■ Task to complete
Where the word "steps" occurs in a line of the listing, please copy the line.

■ Data below
----------------
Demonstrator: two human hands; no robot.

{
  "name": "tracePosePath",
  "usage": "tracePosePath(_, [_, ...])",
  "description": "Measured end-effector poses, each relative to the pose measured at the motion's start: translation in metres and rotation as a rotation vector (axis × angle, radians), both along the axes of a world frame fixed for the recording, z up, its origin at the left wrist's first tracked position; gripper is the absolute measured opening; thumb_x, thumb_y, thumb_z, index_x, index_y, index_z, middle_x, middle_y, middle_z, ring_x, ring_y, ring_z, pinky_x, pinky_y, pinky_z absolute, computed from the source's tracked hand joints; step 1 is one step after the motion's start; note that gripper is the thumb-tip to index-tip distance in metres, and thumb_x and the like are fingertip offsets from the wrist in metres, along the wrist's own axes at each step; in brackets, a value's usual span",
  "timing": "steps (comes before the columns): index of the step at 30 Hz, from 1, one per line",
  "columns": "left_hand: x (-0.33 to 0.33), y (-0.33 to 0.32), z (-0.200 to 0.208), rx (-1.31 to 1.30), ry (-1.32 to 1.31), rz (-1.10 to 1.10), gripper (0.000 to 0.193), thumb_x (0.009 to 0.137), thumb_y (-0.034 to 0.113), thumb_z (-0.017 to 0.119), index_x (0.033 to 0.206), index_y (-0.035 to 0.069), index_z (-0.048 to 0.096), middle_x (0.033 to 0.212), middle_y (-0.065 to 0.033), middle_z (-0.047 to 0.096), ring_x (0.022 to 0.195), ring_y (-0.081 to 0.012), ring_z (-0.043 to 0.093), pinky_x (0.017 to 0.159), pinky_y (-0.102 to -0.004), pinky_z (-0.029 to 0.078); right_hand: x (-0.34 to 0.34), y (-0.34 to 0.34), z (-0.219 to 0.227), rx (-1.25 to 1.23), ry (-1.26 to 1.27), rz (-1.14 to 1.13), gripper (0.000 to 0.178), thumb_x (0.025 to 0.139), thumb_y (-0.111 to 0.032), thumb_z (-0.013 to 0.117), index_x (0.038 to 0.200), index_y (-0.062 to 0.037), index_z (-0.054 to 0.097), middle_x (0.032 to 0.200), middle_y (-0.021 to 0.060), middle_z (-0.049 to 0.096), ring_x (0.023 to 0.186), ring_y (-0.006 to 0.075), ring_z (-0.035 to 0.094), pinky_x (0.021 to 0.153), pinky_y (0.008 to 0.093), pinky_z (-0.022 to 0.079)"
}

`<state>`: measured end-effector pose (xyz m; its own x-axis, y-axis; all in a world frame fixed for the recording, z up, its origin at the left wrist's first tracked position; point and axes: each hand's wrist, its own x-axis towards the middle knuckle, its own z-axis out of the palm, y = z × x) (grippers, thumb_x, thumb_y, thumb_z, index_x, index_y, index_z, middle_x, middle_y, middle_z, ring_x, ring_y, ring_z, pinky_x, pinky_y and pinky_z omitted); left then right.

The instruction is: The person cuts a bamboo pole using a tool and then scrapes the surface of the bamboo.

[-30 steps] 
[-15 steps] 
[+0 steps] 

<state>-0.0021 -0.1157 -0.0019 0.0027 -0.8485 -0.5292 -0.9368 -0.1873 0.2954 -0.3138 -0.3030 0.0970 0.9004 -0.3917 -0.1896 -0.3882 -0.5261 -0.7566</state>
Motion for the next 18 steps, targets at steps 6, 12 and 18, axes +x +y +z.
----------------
■ Exercise output
  "timing": "steps (comes before the columns): index of the step at 30 Hz, from 1, one per line",
[-30 steps] 
[-15 steps] 
[+0 steps] 
Motion for the next 18 steps, targets at steps 6, 12 and 18, axes +x +y +z.

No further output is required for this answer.